Go ahead – laugh. Get it out of your system. You know perfectly well your guffaws wear thin, right about when that twinge of poignancy creeps in. You, too, once mulled the notion of rising above the fray – going all Bartleby the Scrivener and muttering “I’d prefer not to” when asked – oops, I mean told – to work and work and work and work and work.

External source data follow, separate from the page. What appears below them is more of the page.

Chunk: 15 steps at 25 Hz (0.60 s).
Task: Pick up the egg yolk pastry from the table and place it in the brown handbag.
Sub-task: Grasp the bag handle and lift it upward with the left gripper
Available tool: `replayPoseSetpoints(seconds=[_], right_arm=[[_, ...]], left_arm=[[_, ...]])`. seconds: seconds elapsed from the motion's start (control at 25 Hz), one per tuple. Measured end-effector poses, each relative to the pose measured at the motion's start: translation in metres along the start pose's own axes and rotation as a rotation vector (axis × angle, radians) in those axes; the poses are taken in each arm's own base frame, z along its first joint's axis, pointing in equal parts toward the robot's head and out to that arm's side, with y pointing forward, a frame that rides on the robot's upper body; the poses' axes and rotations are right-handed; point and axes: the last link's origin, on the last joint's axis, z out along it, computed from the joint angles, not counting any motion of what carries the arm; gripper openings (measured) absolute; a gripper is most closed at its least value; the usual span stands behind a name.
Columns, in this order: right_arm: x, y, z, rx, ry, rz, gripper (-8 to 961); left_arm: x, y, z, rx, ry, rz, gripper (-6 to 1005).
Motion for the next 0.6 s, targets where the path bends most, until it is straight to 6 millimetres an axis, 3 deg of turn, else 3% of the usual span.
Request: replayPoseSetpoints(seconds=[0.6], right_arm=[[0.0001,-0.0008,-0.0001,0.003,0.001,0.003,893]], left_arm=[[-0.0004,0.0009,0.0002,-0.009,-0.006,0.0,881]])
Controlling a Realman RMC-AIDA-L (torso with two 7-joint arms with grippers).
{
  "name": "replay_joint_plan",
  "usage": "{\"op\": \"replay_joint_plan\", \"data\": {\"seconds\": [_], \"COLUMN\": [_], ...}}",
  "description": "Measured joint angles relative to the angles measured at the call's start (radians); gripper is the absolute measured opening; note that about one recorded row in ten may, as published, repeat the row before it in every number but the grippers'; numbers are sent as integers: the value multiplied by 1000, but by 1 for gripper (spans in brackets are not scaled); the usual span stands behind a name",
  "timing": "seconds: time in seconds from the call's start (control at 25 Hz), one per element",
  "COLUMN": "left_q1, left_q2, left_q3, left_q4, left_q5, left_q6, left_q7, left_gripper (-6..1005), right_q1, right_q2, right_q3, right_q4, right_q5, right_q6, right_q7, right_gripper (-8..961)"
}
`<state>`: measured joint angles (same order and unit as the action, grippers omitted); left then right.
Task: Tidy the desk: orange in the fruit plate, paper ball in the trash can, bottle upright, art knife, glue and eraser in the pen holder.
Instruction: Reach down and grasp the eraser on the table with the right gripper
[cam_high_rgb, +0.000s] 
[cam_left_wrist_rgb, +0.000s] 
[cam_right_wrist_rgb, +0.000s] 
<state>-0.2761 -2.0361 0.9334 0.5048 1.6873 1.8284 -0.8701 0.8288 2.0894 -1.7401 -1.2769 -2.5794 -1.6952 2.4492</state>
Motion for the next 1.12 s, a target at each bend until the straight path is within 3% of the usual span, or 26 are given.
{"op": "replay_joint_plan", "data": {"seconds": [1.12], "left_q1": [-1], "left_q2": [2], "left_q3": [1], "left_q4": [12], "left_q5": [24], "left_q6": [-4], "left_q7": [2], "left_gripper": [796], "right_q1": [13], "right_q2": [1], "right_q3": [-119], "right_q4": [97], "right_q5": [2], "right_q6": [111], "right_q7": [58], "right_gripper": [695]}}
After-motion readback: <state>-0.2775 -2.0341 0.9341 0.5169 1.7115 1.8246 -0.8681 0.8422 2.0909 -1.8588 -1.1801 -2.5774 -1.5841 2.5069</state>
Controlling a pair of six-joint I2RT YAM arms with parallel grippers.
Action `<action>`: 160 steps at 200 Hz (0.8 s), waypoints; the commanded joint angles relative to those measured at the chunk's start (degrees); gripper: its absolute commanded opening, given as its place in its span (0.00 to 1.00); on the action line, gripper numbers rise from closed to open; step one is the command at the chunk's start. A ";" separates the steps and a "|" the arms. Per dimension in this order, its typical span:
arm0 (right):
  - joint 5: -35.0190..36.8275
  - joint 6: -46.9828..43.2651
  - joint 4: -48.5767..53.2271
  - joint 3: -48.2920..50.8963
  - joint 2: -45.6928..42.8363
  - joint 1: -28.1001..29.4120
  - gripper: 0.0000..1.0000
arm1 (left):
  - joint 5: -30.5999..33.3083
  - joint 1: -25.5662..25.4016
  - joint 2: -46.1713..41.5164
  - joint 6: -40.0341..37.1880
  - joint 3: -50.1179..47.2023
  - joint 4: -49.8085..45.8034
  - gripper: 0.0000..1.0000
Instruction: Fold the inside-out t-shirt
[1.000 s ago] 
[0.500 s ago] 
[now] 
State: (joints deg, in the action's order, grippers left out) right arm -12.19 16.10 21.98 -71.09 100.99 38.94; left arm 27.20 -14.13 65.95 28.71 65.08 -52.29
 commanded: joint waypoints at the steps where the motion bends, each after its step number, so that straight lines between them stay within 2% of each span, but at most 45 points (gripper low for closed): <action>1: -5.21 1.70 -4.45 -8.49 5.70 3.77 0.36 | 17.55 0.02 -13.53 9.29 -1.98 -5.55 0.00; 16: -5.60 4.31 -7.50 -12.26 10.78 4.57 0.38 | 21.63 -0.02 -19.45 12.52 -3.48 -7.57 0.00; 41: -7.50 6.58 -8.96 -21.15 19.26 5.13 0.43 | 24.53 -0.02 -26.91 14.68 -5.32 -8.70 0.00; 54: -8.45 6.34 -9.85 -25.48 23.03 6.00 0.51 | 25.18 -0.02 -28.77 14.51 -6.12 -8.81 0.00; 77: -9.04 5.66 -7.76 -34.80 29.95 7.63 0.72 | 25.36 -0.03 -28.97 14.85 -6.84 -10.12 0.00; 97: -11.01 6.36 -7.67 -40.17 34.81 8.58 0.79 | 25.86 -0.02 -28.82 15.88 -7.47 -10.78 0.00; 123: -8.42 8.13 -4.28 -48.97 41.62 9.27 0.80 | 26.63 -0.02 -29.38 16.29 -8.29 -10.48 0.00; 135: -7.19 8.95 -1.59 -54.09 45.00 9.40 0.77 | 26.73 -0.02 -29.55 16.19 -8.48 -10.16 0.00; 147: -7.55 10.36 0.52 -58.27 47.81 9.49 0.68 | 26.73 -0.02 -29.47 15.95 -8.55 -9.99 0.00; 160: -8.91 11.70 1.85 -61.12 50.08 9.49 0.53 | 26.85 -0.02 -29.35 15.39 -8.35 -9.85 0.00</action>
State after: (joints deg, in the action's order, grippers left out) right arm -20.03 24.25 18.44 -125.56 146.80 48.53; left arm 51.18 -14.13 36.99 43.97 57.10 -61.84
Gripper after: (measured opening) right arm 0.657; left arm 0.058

This “pure fool” of a comment-writer has raised a troubling issue (and that, by the way, was a combined Parsifal and Magic Mountain reference…this will be one of those classy columns larded with literary allusions.) Cower behind your carapace of cynicism, but sooner or later you’ll admit you weren’t always like this. You weren’t always a broken, cynical wreck who jumps at the slightest command. You used to be Bartleby The Scrivener, too. You imagined you were valued as a unique, complex individual. You imagined you held some sway over your own existence – some “preferences.”

I know it’s no fun trying to remember the stuff you read in college, but please attempt to keep up. Even if you weren’t an undergraduate English major, you might recall that the narrator of “Bartleby the Scrivener” was called “The Lawyer.” That’s right: “The Lawyer.” The whole thing takes place in a law firm! And remember what a scrivener did? It was the worst job in the firm – probably one of the worst jobs of all time. You sat at a desk copying legal documents – handwriting them – for hours. Reminiscent of doc review, or due diligence, or “running changes” – scrivening was mindless and, if you kept at it for too long, guaranteed to drive you bat-shit. You – and everyone else – would obviously “prefer not to.”

And yet, somehow or other, our narrator – “The Lawyer” (i.e., a partner at the firm) – is astonished when Bartleby, after being asked politely to scriven something, even more politely states in return: “I’d prefer not to.” The Lawyer explains his astonishment at Bartleby’s resistance by pointing out how he, as a partner – even in 1853! – possesses a “natural expectancy of instant compliance.”

You know all about that, right? The “natural expectancy of instant compliance”? Sure you do.